§ **WHAT YOU SHOULD DO**: Your answer must be one number: the count of lines below that hold the word "wooden".

§ **INFORMATION**:
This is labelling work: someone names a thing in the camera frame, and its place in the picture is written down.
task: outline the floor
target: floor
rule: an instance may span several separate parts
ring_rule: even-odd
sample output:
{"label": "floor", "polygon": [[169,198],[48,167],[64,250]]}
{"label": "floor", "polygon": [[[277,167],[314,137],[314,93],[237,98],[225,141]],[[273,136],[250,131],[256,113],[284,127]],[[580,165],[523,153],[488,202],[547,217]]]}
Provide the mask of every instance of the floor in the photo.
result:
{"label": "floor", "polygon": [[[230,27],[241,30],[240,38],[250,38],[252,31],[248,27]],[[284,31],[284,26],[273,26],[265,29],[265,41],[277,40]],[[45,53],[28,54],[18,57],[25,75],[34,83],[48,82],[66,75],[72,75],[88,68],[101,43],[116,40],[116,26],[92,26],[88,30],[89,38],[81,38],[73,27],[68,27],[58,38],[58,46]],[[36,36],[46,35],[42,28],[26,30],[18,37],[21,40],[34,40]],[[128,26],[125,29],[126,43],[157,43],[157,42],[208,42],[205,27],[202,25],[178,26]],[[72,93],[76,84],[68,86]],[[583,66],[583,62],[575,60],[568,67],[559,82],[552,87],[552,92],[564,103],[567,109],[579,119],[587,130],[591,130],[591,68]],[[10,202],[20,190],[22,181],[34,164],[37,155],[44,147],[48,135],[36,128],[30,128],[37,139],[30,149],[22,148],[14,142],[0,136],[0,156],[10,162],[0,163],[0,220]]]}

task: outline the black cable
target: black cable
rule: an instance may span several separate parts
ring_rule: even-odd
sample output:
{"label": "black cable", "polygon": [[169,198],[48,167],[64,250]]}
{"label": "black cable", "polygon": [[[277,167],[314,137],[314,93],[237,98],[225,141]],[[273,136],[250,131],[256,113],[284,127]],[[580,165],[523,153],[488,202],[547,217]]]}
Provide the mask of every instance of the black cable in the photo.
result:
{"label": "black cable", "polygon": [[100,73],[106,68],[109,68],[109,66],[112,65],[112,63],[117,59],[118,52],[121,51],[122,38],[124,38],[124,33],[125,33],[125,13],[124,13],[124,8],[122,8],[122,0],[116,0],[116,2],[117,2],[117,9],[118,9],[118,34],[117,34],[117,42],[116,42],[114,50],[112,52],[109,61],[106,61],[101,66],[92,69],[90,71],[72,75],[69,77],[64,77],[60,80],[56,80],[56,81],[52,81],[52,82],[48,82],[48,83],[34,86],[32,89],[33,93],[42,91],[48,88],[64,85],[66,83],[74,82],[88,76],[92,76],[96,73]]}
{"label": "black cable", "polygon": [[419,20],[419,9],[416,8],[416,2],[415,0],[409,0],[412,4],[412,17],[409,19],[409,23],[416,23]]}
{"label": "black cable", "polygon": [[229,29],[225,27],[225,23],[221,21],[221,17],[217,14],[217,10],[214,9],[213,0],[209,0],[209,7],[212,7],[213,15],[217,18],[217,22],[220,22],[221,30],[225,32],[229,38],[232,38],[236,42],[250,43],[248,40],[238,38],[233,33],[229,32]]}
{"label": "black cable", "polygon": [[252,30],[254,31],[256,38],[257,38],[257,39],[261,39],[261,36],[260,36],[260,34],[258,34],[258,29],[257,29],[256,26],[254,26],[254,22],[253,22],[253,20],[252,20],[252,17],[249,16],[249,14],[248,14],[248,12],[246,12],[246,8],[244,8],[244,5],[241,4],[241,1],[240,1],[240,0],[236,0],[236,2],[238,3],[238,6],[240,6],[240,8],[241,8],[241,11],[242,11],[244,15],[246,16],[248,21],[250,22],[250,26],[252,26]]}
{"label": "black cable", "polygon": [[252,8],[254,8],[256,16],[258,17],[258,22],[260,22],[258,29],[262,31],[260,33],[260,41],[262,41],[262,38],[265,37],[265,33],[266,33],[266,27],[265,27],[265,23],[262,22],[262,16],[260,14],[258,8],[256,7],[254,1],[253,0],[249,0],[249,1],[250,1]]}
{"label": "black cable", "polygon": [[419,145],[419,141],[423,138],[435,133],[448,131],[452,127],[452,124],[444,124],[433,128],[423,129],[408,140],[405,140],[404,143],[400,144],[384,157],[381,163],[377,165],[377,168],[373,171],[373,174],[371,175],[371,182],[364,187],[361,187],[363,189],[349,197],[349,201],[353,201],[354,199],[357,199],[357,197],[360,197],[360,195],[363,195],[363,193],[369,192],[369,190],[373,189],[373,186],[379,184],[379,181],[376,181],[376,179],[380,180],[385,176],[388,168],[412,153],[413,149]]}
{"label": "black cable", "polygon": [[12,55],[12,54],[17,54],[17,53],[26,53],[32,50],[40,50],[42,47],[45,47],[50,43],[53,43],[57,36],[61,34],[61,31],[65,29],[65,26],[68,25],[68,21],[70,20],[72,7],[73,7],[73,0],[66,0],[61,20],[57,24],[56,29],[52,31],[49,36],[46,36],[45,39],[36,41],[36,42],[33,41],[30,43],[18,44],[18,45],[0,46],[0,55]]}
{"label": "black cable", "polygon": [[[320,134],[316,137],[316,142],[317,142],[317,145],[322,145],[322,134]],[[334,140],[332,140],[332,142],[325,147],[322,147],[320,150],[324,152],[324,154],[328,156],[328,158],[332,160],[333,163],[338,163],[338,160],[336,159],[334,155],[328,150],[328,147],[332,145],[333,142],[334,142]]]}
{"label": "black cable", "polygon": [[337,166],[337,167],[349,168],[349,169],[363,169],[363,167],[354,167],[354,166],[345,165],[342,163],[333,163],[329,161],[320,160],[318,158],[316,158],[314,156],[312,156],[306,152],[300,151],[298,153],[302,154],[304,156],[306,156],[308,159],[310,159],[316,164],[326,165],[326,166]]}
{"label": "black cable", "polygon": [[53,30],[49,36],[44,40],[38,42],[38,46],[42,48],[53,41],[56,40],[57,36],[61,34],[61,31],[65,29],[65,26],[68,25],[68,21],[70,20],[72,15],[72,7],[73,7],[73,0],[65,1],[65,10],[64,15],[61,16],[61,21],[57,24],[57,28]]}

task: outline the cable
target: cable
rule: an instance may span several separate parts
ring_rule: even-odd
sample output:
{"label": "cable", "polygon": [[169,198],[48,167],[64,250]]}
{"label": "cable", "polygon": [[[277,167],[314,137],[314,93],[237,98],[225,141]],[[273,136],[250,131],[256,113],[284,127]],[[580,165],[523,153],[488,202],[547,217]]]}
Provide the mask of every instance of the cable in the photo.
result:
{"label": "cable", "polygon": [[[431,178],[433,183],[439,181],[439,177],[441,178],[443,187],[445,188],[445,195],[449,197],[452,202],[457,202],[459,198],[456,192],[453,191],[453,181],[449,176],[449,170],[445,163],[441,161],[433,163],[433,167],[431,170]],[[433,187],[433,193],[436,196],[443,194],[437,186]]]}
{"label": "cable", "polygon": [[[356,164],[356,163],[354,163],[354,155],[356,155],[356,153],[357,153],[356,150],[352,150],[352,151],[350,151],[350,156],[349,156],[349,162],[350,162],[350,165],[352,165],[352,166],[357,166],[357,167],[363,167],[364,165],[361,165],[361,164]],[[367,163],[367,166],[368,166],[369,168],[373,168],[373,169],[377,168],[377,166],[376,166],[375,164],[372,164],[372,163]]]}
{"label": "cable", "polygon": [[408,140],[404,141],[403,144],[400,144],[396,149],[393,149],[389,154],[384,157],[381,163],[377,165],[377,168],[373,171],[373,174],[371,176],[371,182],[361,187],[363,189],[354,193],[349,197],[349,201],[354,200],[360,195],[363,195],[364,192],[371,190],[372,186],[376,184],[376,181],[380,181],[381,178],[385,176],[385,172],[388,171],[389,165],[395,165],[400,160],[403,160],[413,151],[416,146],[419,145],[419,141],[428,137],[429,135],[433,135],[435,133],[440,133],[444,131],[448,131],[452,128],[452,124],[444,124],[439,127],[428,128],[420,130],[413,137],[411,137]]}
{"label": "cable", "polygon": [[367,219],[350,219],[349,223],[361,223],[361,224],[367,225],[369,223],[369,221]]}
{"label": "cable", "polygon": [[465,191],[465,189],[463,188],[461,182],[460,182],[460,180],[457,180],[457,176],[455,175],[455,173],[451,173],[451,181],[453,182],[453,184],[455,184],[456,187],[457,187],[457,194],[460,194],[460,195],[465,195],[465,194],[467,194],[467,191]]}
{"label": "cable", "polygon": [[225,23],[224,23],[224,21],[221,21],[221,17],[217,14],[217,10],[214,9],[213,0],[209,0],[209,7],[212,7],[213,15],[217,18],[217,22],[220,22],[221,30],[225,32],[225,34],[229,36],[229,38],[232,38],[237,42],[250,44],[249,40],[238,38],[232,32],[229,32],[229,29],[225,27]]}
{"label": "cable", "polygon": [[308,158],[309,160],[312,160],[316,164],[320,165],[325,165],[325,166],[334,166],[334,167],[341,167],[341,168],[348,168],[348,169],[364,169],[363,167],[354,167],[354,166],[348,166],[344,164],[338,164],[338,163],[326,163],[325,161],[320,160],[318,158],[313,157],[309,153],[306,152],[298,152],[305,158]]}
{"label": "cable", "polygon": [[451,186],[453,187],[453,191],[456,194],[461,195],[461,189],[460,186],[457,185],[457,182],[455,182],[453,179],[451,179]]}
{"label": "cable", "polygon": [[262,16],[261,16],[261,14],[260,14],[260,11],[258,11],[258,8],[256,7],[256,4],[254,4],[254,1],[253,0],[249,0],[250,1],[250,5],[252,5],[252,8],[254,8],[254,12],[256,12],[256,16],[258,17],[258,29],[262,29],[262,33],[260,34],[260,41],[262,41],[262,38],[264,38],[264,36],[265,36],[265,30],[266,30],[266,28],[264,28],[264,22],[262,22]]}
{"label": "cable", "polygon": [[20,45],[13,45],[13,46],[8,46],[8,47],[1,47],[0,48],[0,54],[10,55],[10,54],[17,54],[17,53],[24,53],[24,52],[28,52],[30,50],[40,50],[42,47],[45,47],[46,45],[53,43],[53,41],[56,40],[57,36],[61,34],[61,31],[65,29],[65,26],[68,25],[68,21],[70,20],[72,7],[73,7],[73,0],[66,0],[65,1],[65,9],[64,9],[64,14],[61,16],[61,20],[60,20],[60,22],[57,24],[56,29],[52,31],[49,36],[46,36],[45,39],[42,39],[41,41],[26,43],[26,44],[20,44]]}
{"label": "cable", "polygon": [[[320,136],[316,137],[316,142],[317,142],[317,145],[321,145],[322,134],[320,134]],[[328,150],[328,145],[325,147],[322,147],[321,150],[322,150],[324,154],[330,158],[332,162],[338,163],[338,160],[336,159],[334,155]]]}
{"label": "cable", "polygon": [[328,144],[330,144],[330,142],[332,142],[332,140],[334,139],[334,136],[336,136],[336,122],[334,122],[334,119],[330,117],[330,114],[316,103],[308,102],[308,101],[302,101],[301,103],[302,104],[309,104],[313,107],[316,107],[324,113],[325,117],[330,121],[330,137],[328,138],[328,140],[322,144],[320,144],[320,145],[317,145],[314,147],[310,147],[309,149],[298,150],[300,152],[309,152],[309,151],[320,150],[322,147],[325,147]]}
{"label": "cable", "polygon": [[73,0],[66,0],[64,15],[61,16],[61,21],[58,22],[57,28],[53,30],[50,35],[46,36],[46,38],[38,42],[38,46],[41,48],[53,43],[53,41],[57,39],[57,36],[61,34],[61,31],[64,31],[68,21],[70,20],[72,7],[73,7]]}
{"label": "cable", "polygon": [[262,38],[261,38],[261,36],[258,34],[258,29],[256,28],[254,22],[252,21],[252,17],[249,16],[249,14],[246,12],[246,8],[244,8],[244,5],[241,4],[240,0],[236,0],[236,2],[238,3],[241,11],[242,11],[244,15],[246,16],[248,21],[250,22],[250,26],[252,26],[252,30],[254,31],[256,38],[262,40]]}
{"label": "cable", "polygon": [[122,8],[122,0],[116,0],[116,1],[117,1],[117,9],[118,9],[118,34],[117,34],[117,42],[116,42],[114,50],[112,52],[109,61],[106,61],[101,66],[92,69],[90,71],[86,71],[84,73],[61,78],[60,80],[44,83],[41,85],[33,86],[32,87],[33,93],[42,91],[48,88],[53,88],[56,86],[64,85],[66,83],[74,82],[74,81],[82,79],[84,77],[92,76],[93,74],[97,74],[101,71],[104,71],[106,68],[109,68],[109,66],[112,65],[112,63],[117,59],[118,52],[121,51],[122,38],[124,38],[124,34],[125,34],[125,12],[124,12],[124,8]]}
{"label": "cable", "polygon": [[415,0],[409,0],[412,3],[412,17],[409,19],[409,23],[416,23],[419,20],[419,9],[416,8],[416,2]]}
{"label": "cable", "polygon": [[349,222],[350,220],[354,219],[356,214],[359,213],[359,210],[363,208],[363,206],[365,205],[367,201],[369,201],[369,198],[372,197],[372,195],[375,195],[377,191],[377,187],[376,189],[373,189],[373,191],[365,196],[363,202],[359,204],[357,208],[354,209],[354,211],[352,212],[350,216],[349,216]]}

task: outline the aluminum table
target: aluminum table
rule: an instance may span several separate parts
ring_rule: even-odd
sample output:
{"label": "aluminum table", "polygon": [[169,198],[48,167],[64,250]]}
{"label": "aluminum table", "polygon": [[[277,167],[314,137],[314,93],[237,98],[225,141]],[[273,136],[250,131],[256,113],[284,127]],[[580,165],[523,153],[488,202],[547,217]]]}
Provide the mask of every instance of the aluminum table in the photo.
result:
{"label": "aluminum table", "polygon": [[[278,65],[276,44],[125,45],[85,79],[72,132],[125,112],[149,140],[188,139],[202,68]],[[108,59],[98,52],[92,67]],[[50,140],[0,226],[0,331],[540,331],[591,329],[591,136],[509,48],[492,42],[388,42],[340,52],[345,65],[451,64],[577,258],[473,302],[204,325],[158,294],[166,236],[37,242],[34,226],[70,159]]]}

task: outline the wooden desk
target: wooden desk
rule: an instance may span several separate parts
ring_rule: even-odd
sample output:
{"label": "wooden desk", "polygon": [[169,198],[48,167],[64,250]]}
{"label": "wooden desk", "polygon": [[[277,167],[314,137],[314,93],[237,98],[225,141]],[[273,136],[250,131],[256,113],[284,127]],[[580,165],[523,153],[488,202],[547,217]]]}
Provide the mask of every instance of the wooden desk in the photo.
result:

§ **EXERCISE OUTPUT**: 5